Александр Марков (РГГУ, Москва). Страх бесславия: культурные последствия данного понятия гражданского гуманизма
Понятие «страх бесславия», воспринятое европейской культурой из «Триумфов» Петрарки (timor d’infamia), где оно идет в паре с «вожделением почета» (desio d’honore), разрушило классическое понимание страха как аффекта, недостойного гражданина: классическая этика осуждала «страх и сострадание» как страсти, сопровождающие, соответственно, гнев и жадность, не способные быть обращенными к гражданскому созиданию. В таком случае страх — не пассивная страсть, исключительно бегство от каких-то страшных предметов, но негражданский гнев, способность пугать не меньше, чем пугаться. Когда Аристотель требовал от трагедии очищения двух названных аффектов, то не того, что человек научится бояться правильных вещей, но что он перестанет мелочно гневаться, как только сравнит свою мелочность с масштабностью действия богов.

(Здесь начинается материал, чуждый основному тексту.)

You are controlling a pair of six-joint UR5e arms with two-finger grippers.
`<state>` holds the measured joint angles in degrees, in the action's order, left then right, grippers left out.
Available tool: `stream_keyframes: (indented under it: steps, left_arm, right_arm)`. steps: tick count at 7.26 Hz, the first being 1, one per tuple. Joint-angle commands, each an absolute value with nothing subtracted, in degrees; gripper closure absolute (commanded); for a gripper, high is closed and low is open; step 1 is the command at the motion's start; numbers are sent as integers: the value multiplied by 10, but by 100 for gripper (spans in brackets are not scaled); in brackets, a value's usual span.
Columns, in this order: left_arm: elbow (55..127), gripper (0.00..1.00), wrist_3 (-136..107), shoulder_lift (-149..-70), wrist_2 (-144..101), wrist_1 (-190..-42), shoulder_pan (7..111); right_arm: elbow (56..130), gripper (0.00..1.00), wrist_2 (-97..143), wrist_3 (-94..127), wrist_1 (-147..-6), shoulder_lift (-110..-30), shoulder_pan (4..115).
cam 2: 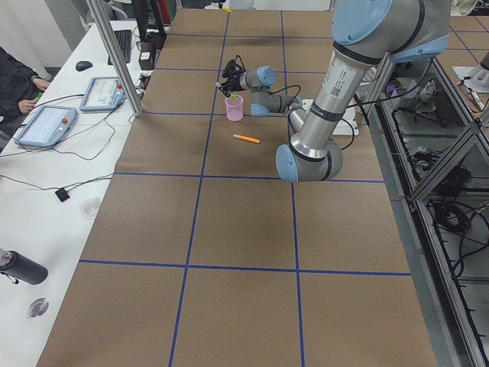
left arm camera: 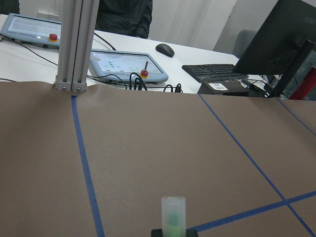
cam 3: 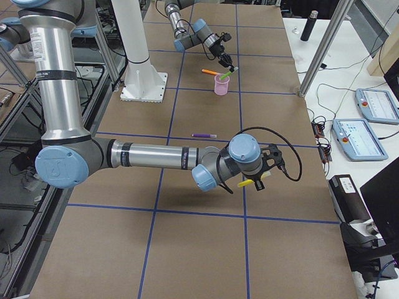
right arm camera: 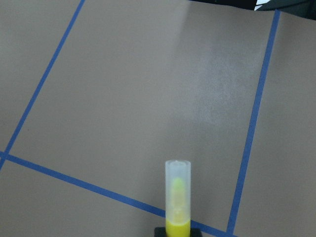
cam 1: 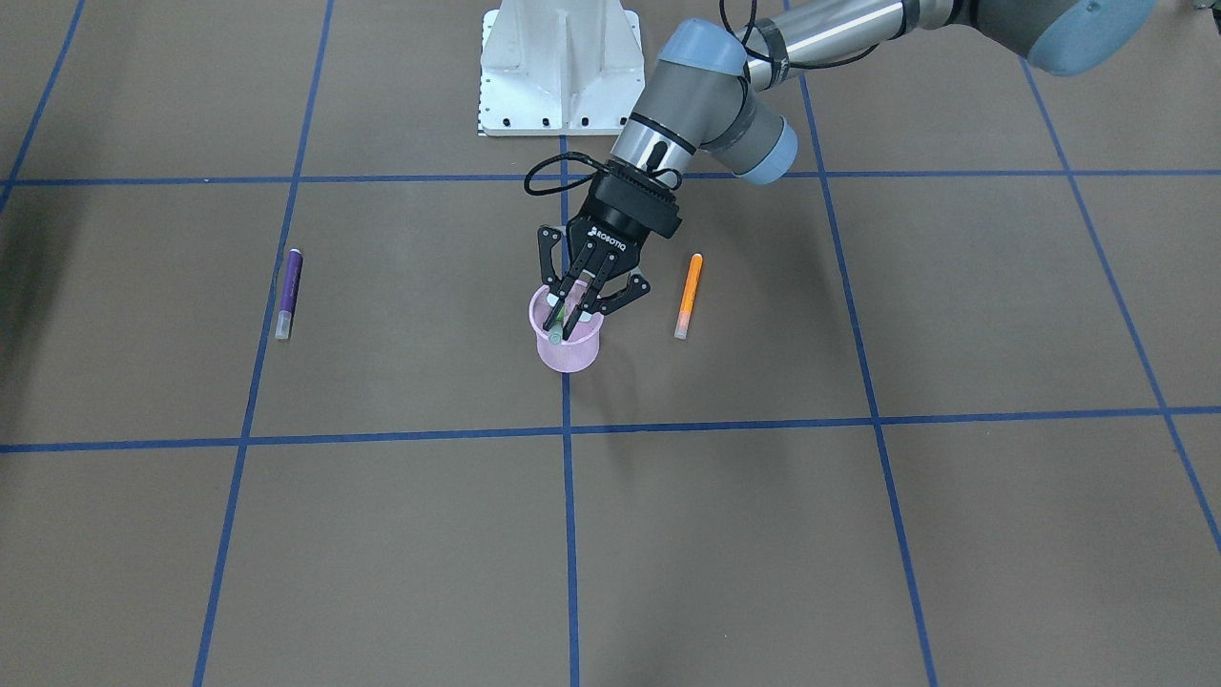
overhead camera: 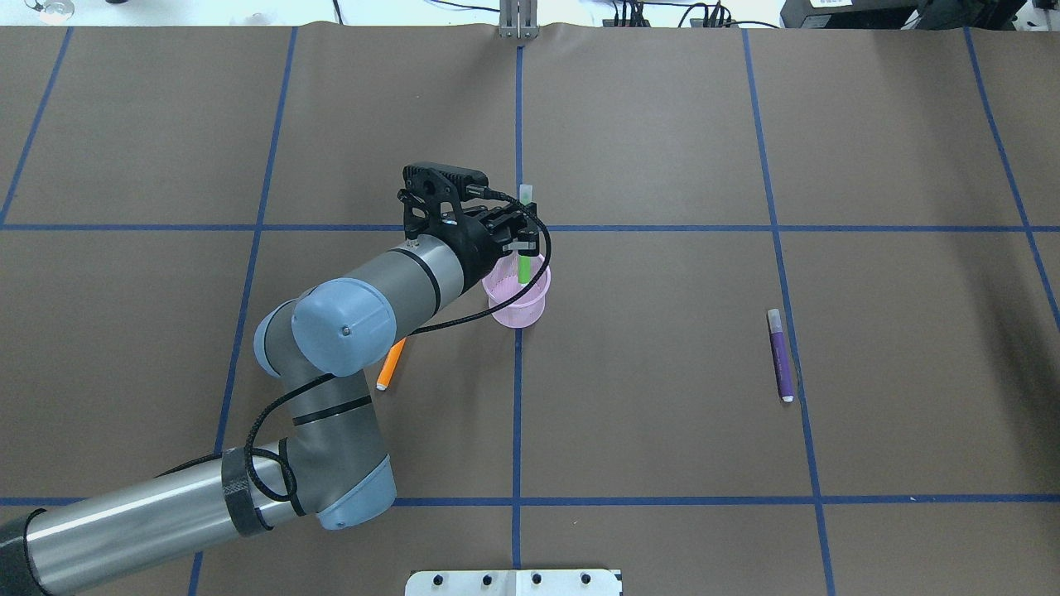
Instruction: Collect pens into pen holder
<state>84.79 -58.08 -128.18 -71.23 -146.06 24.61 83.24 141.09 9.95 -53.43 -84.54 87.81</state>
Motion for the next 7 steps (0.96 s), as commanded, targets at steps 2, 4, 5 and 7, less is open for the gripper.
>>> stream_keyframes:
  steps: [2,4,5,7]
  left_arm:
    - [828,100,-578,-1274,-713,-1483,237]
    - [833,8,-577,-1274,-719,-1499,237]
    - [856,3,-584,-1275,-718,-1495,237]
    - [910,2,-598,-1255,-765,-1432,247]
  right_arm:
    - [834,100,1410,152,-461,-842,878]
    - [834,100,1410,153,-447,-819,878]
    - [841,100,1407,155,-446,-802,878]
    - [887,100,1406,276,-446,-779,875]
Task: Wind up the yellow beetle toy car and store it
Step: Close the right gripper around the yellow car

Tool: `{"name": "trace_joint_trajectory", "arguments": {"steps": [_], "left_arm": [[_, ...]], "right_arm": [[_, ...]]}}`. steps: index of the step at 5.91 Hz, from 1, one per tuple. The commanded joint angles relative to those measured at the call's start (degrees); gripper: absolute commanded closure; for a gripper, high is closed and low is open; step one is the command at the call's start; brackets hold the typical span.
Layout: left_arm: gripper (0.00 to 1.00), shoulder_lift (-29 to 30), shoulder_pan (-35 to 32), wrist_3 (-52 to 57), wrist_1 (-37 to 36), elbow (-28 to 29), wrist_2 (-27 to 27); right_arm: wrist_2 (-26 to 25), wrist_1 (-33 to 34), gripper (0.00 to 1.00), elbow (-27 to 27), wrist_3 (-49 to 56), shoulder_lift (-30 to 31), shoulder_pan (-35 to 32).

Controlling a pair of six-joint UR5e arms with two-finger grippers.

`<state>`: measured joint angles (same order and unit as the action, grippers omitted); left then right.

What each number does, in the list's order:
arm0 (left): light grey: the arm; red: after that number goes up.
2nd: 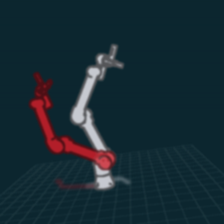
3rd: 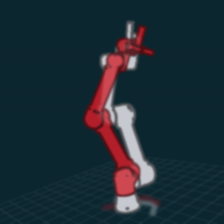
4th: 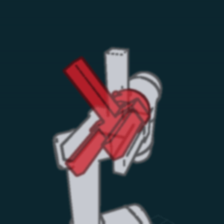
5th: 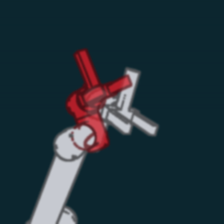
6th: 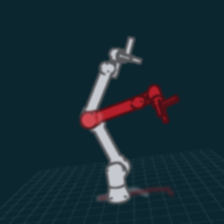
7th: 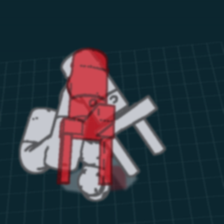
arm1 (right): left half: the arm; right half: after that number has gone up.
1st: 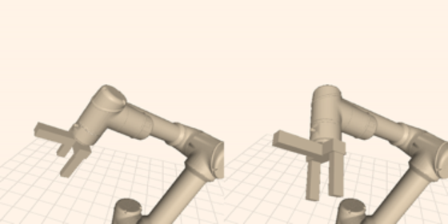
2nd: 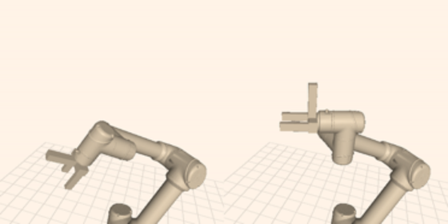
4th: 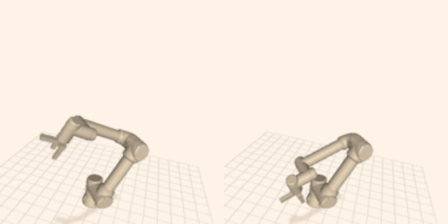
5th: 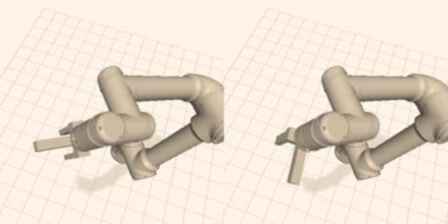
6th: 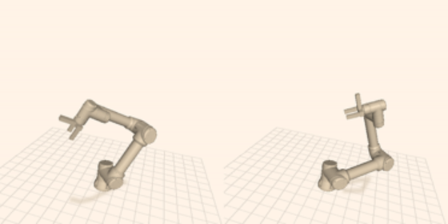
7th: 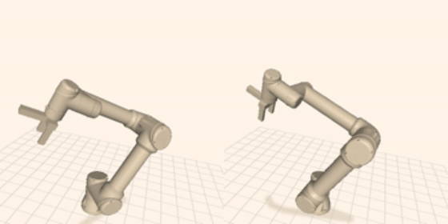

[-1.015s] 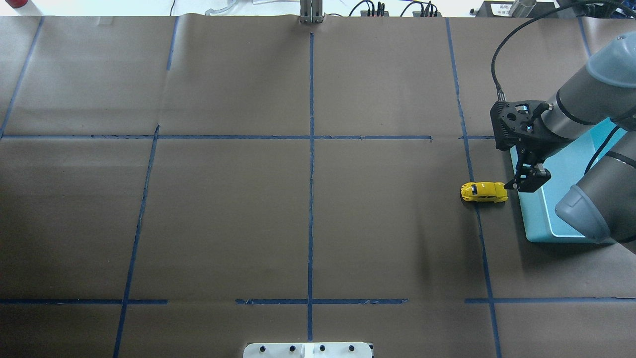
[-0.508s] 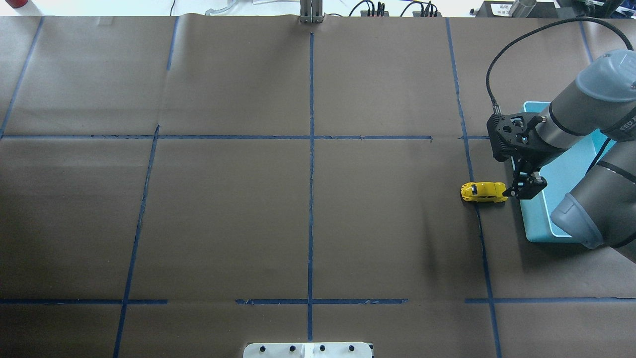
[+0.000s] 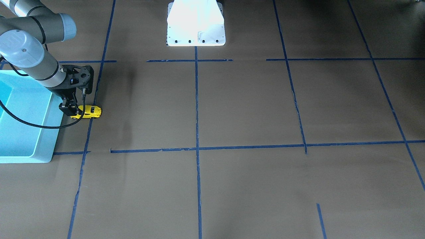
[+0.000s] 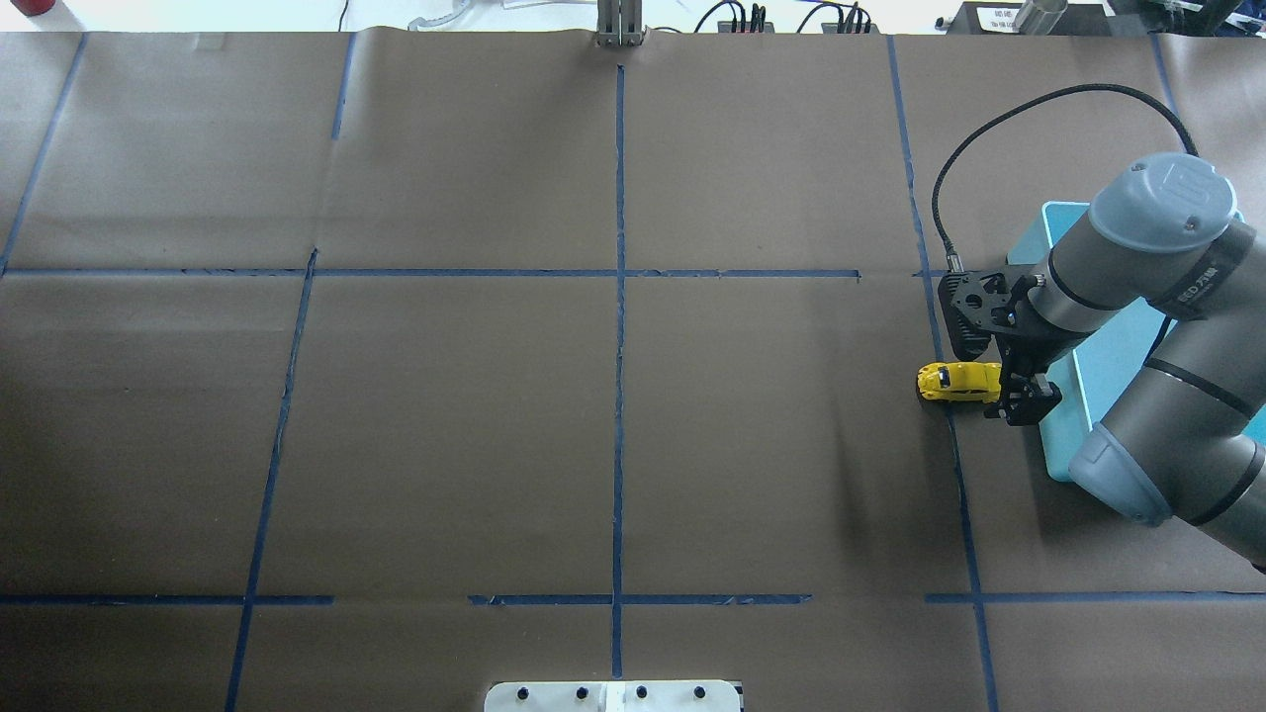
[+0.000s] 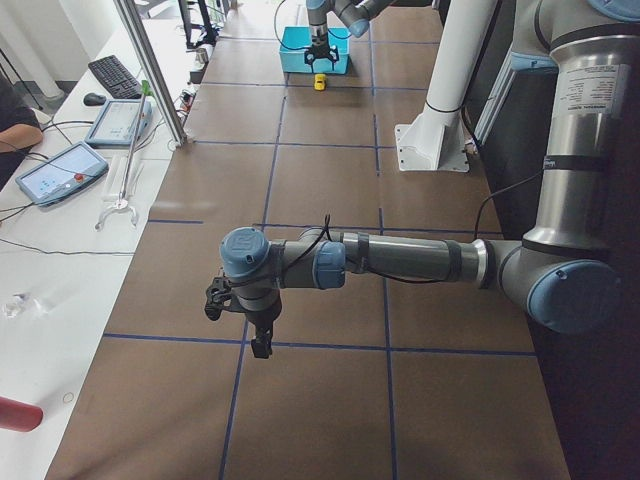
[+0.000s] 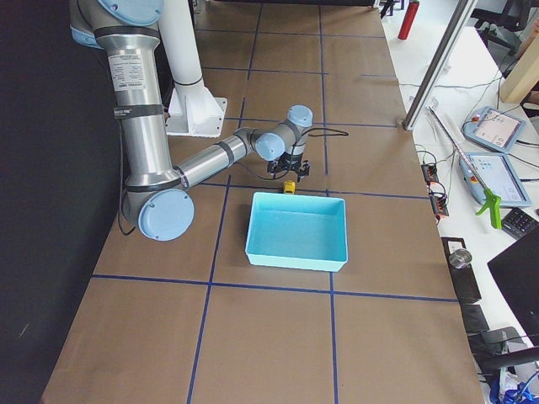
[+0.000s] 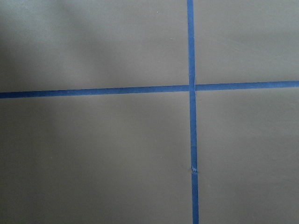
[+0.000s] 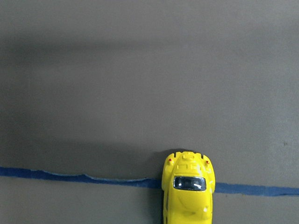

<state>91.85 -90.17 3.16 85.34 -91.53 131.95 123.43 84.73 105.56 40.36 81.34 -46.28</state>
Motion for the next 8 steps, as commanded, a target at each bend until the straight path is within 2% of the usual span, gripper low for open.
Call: {"name": "trace_joint_trajectory", "arguments": {"steps": [1,3,7,8], "left_arm": [[0.00,-0.09,0.00,0.00,0.00,-0.05,0.06],[0.00,-0.09,0.00,0.00,0.00,-0.14,0.06],[0.00,0.00,0.00,0.00,0.00,-0.31,0.06],[0.00,0.00,0.00,0.00,0.00,-0.31,0.06]], "right_arm": [[-2.74,0.00,0.00,0.09,-3.85,-0.04,0.48],[-5.47,0.00,0.00,0.00,-4.94,0.05,2.68],[-6.89,-0.27,0.00,-2.36,-4.50,-0.21,3.56],[-6.98,-2.01,0.00,-3.59,-4.50,-0.21,3.57]]}}
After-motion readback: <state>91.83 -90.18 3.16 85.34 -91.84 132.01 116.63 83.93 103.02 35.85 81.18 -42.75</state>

Тогда как ренессансное понимание страха подразумевает, что он пассивен, — но не благодаря порядку событийной ситуации, но исключительно благодаря порядку порождения понятий, если «страх бесславия» отождествить с «позором» (vergogna), претерпевание позора одним человеком, длительная аффицированность позором, и оказывается указанием на то, что и страх с самого начала склонял человека к исключительно пассивному его переживанию и пониманию. Страх уже не «возможность пугать», но лишь «возможность пугаться», что имело большие последствия, начиная от интерпретации «Поэтики» Аристотеля, где «страх и сострадание» были поняты исключительно в бытовом смысле, как «дрожь и жалкое состояние», что было важно для разработки оперных сюжетов, и кончая дрейфом содержания понятия infamia из «недостоинство» к «одиозность» (немецкое niederträchtigkeit) как в образцовом антиклерикальном мотто Вольтера écrasez l’infâme и в трактовках «подлости» как «ложного страха» в различных европейских языках до наших дней. Тогда, скажем, безнравственное поведение людей во время оккупации, репрессий и т. д. объясняется исключительно их переоценкой опасности, а не собственной аффективной структурой их поведения, которое должно быть оценено в классической этике как рабское или не-гражданское; как подлость, но не как вероломство.
Еще более серьезное смещение произошло, когда уже в комментариях к Аристотелю, равно как и в этических трактатах Ренессанса, «страх» стал пониматься как «страшное», равно как «сострадание» как «жалкое»: страшное положение само по себе вызывает страх и того, кто оказался в этом положении, и кто его наблюдает. К этому относится, например, ренессансный спор о судьбе Иуды Искариота — понимать ли его самоубийство как необходимость для этого отрицательного персонажа быть отвратительным до конца и распространять вокруг себя только отвращение, или же как аффект, вызванный тем, что этот человек, до этого действовавший вероломно, вдруг испытал настоящий аффект страха. Ряд других богословских споров эпохи, таких, как, например, мог ли Христос или Адам до грехопадения видеть страшные сны, если им были доступны дурные пророчества, но при этом знание не было оторвано от благой воли, свидетельствуют о таком неустойчивом положении страха между знанием как аффицирующим переживанием и знанием как такой опоры воли, которая редуцирует ее нежелательные эффекты (будущая просветительская позиция).
Такая трактовка эмпатии как нахождения в устойчивой ситуации оказывается ключевой для романного жанра вплоть до наших дней: герой, как и читатель, сталкивается со страшными событиями, но герой отчасти защищен от страха ограниченностью своего характера, очевидной для читателя, но не очевидной для него самого, поэтому страх читателя уже будет отчасти катартическим с самого начала.